From our comrades at pww.org:
Gulf Coast union leaders hailed an action campaign launched by the AFL-CIO Sept. 30 to defend workers' wages and rebuild their hurricane-torn states while turning the nation in a new direction that puts "people before profits."
Julie Cherry, assistant to Louis Reine, secretary-treasurer of the Louisiana AFL-CIO, said the labor movement will stage a rally on the Capitol steps in Baton Rouge on Oct. 29 to press the campaign's demands, outlined in a statement, "America Needs a New Direction: Good Jobs, Stronger Communities and a Just Economy." Speakers will include AFL-CIO President John Sweeney, Rainbow/PUSH Coalition President Jesse Jackson and leaders of the NAACP.
"The demand will be fairness in rebuilding Louisiana and the Gulf Coast," Cherry continued. "It is abominable that Bush would suspend the Davis-Bacon prevailing wage act, take people in their darkest hour and crush them down a little lower.
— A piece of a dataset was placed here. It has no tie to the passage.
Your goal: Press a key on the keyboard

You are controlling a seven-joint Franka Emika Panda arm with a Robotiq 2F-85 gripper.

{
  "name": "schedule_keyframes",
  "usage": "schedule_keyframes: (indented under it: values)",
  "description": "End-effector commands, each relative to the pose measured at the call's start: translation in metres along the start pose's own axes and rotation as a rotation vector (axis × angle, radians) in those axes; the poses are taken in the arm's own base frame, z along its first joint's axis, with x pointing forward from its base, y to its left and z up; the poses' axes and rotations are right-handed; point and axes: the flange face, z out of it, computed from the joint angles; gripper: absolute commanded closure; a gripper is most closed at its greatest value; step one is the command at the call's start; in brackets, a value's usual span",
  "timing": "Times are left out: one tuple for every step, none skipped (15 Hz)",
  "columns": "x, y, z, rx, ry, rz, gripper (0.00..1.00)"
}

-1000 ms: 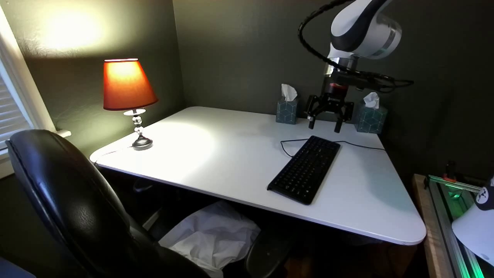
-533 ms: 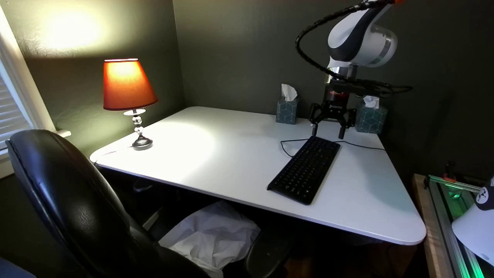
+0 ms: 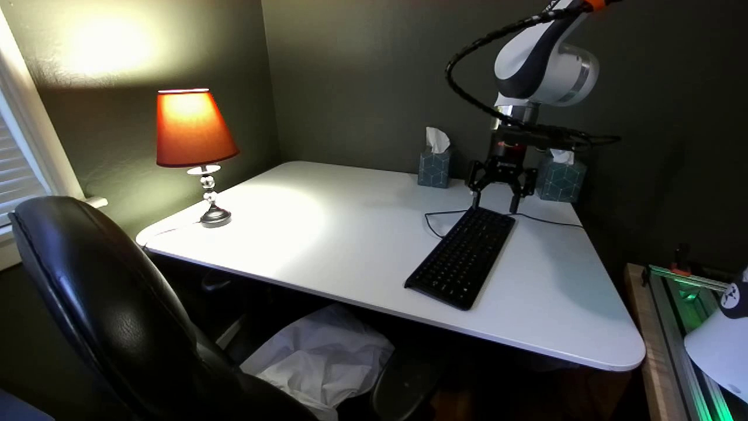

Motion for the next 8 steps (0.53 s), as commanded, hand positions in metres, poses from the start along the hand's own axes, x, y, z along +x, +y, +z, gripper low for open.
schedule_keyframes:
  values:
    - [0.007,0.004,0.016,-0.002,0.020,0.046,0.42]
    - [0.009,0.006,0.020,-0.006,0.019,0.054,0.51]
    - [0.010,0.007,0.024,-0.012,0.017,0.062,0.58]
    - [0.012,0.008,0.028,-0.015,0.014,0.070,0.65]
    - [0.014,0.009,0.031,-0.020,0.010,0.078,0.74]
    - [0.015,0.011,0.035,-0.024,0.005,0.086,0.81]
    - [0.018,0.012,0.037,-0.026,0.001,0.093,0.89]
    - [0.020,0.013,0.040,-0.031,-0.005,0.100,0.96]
Louisiana is already at the low end of the wage scale and they would push us down even more."
Rebuilding, she said, "fortunately, or unfortunately, will be an opportunity to make money. We just want to make sure it is done fairly, that people who lost so much get jobs rebuilding at decent wages."
Oddly enough, there is nothing in there about the single biggest impediment to higher wages: cheap foreign labor flooding into the city. Maybe they'll learn they can't have it both ways before it's too late.